Most of the time, City Connects coordinators find the resources needed for each of their schools’ students. But sometimes, even in cities that are teeming with programs, agencies, and services, coordinators cannot find the resources that would best serve a particular child.
One such challenge that coordinators routinely face is finding enough mental health counselors for children who need them. Approximately, 13-20 percent of children have a mental health diagnosis, according to the Centers for Disease Control and prevention..
It’s a problem that the Boston Globe covered in a recent article.
“Harvard researchers posing as the parent of a depressed 12-year-old called hundreds of child psychiatrists and pediatricians looking for appointments, and discovered what many actual parents know through bitter experience: Most of the time the calls were fruitless.

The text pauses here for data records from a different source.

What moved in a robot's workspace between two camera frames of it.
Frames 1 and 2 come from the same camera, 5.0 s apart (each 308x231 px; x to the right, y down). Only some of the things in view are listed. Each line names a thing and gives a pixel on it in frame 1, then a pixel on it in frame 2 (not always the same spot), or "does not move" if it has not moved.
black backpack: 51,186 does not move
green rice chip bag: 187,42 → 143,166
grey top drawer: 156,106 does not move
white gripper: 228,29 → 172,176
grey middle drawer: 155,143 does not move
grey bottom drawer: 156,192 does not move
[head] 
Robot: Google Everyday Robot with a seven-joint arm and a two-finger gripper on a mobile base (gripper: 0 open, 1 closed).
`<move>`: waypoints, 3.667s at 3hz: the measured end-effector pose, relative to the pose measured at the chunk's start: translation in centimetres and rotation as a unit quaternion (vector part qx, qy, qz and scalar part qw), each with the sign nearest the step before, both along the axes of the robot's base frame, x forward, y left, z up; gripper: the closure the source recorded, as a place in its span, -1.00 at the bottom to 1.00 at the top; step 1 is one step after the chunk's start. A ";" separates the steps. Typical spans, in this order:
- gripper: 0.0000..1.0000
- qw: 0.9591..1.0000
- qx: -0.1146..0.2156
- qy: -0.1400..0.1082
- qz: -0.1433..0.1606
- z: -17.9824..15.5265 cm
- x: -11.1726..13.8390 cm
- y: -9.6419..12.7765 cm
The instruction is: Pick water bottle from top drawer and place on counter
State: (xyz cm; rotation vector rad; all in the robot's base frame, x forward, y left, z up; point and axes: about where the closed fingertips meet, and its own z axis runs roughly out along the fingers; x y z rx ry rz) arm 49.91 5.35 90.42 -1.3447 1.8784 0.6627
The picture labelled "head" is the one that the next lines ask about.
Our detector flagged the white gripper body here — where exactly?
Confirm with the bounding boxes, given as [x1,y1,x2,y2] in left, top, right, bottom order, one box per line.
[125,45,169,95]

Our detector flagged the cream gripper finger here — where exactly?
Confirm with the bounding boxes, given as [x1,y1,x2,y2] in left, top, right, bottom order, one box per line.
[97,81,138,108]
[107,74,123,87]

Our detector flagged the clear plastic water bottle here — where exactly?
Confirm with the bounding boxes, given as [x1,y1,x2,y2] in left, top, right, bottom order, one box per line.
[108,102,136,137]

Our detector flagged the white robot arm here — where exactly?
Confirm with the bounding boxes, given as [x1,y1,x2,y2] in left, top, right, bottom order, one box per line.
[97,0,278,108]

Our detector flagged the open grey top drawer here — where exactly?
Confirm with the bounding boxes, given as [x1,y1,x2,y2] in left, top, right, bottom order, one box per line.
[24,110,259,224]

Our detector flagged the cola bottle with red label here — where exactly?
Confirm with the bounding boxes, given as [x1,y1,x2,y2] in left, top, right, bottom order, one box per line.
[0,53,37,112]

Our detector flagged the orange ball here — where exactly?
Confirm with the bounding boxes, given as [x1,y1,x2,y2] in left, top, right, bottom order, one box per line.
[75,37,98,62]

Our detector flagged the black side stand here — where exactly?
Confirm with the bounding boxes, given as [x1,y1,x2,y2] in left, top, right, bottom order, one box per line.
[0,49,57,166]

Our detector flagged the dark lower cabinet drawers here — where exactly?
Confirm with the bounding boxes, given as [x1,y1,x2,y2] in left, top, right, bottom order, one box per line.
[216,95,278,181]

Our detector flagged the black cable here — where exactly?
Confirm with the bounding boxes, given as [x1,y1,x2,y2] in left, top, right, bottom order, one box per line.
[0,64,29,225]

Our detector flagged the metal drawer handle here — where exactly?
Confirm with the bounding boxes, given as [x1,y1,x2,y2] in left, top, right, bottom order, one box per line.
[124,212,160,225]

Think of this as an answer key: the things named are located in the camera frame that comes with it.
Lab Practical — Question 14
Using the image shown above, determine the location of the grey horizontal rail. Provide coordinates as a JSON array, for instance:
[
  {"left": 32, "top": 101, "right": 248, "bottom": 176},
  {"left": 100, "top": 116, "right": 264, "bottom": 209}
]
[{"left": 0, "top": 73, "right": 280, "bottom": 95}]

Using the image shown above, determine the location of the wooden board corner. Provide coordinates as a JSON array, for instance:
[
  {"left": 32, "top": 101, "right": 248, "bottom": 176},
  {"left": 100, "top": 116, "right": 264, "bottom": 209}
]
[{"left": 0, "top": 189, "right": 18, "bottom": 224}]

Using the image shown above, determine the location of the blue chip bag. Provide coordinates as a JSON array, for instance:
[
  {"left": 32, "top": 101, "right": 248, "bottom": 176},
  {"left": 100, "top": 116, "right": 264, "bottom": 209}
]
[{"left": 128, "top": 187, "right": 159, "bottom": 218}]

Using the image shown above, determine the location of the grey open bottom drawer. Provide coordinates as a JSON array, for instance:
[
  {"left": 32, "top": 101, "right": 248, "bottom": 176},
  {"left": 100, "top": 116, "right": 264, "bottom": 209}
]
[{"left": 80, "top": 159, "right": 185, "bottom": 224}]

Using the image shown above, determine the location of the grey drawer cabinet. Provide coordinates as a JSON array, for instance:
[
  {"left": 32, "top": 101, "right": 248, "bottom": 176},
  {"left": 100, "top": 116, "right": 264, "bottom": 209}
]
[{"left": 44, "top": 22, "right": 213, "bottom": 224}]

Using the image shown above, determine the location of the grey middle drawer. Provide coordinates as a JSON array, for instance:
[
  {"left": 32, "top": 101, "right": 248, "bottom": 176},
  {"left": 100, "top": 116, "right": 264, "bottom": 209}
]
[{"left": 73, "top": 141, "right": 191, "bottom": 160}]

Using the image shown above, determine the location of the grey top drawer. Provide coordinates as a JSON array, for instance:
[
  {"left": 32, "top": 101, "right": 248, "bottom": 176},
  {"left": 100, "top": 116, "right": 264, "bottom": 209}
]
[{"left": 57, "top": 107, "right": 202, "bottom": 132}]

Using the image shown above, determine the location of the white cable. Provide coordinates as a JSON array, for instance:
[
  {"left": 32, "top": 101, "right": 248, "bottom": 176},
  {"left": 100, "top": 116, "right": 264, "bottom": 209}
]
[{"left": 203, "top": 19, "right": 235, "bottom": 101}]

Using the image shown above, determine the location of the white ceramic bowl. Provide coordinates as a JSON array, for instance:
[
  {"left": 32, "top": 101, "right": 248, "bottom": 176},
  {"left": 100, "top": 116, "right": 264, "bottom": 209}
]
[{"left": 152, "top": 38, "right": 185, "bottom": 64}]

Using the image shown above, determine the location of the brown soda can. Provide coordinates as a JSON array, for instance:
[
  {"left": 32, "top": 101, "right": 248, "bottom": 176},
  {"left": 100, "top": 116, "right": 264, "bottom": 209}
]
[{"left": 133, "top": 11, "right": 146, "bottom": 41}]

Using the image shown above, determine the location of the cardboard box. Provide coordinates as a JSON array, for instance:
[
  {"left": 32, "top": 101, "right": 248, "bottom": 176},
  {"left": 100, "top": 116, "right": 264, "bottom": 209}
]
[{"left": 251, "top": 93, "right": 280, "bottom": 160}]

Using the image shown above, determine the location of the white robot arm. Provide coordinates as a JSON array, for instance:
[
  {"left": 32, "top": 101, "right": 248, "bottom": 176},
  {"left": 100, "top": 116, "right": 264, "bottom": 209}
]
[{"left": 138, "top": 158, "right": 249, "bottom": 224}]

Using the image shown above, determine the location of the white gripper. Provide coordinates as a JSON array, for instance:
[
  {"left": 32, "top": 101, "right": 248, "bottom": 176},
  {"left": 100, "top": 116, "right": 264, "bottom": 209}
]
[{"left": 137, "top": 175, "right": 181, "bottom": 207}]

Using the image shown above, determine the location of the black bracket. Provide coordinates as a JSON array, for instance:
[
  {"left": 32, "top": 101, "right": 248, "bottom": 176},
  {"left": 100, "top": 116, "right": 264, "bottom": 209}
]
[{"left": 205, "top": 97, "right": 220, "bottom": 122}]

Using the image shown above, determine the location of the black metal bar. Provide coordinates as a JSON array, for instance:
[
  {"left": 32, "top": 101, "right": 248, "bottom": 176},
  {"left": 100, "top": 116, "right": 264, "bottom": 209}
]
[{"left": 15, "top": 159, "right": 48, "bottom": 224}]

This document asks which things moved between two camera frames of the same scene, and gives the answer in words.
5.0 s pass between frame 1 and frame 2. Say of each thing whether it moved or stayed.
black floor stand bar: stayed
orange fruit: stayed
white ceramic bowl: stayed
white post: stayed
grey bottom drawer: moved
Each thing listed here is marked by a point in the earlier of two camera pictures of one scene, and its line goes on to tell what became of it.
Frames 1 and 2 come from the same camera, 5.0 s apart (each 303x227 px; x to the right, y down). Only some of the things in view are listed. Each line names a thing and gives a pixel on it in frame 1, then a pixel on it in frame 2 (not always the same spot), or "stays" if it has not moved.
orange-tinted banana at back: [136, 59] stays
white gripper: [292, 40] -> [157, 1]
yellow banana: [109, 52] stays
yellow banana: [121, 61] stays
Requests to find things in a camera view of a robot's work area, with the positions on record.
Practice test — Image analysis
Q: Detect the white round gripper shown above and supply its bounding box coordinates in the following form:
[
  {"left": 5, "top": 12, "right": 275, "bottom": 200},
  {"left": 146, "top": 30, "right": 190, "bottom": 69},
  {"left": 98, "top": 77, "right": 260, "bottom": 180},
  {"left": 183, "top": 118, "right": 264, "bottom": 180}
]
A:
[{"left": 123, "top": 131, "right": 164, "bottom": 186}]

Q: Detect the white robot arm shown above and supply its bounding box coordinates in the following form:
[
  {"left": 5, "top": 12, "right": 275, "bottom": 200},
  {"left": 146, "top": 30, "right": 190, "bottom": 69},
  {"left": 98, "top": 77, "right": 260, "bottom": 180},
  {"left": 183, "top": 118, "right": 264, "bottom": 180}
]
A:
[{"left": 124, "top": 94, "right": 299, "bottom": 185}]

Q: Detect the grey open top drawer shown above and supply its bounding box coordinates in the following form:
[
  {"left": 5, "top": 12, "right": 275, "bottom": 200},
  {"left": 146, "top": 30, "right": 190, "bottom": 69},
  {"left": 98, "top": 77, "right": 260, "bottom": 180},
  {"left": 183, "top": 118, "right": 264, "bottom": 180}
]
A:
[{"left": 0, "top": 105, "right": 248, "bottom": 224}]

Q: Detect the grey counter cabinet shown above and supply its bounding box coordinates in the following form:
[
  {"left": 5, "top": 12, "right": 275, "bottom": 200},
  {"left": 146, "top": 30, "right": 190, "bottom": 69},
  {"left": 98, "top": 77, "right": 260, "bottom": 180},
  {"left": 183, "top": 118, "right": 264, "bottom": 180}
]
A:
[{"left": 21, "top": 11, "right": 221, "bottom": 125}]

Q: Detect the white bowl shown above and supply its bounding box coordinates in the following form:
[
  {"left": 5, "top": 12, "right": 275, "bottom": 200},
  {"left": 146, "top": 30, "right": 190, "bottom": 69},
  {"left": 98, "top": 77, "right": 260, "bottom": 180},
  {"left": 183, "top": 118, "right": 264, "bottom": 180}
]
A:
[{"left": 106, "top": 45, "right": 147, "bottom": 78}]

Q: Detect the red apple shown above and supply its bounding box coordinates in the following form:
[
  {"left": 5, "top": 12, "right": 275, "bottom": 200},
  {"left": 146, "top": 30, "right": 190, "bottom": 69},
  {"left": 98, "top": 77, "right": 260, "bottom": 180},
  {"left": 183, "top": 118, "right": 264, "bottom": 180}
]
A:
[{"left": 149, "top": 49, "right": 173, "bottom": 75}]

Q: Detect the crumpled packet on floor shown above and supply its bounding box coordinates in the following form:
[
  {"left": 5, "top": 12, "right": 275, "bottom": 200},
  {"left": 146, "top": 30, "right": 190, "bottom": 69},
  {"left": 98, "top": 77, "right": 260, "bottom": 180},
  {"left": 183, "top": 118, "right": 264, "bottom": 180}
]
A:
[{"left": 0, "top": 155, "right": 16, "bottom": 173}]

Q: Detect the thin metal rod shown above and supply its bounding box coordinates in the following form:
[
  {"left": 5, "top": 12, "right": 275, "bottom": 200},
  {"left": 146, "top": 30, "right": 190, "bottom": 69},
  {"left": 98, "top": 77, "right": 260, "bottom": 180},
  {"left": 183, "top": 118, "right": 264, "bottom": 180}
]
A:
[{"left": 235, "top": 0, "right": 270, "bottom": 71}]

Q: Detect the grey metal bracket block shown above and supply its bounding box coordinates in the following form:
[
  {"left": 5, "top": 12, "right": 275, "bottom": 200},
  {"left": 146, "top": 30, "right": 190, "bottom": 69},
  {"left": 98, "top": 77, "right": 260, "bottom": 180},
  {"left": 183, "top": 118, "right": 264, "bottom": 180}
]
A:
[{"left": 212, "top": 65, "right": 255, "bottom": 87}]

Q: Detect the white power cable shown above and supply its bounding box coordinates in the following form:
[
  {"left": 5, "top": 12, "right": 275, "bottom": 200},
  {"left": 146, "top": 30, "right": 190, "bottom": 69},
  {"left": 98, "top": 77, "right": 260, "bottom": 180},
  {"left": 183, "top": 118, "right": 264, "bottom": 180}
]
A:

“The group phoned 913 doctors listed as network providers by Blue Cross Blue Shield organizations in Boston, Chapel Hill, N.C., Houston, Minneapolis, and Seattle. After two attempts, they were able to get an appointment with a pediatrician 40 percent of the time and with a psychiatrist a meager 17 percent, according to the study published Tuesday in the International Journal of Health Services.”
The researchers also found long wait times – and grimmer results for Medicaid recipients.
When appointments could be found, the wait time “ranged from an average of 12 days in Chapel Hill to 30 days in Seattle — though the average wait time for a psychiatrist was far longer at 43 days. The overall average wait in the Boston area was 15 days.”
“Researchers also found that the chance of getting an appointment plummeted when they said the child was insured by Medicaid, the government program for the poor and disabled. When they told doctors’ offices they had private insurance or would pay out-of-pocket, they got an appointment 37 percent of the time. When they mentioned Medicaid, that dropped to 22 percent. Boyd said fewer doctors accept Medicaid, which tends to pay doctors lower rates.”
Though these barriers to accessing mental health care are real, City Connects coordinators can respond in a number of ways. Coordinators can initiate new partnerships with community health organizations and bring together community agencies for potential collaboration. Coordinators can also run small psycho-educational groups at school, and they can share real-time, aggregated information with policymakers who can help close critical gaps in services.
Addressing the shortage of providers is essential. Here at City Connects, we know that children with unaddressed mental health problems can struggle to learn in school. They can fall behind their peers and fail to find a foothold in an increasingly high-tech economy.
To start strong and do well in school – and life – some children need strong mental health resources.